Prevalent mesenchymal drift in aging and disease is reversed by partial reprogramming [scRNA-seq]

The loss of cellular and tissue identity is a hallmark of aging and numerous diseases, but the underlying mechanisms are not well understood. Our analysis of gene expression data from over 40 human tissues and 20 diseases reveals a pervasive upregulation of mesenchymal genes across multiple cell types, along with an altered composition of stromal cell populations, denoting a “mesenchymal drift” (MD). Increased MD correlates with disease progression, reduced patient survival, and an elevated mortality risk, whereas suppression of key MD transcription factors leads to epigenetic rejuvenation. Notably, Yamanaka factor-induced partial reprogramming can markedly reduce MD before dedifferentiation and gain of pluripotency, rejuvenating the aging transcriptome at the cellular and tissue levels.

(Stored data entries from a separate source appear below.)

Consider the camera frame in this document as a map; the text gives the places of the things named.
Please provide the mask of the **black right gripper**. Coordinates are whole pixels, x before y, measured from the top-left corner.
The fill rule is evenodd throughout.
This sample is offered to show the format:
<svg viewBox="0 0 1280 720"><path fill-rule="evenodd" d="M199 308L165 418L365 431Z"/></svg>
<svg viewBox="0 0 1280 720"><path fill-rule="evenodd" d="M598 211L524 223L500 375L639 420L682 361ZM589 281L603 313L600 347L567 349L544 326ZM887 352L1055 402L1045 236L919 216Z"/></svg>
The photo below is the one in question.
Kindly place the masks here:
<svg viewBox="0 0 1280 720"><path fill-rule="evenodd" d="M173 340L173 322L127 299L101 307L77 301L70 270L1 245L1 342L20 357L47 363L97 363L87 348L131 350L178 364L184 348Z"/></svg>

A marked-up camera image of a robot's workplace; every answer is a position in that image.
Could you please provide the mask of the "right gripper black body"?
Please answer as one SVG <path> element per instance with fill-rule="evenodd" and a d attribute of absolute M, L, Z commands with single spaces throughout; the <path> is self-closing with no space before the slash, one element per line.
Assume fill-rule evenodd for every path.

These findings provide mechanistic insight into the underlying beneficial effects of partial reprogramming and offer a framework for developing interventions to reverse age-related diseases using the partial reprogramming approach. Overall design: 10x Genomics scRNA-seq of human fibroblasts from a young (GM23815, 22yr) and aged donor (GM00731, 96yr) treated with Sendai virus OSKM for up to 10 days.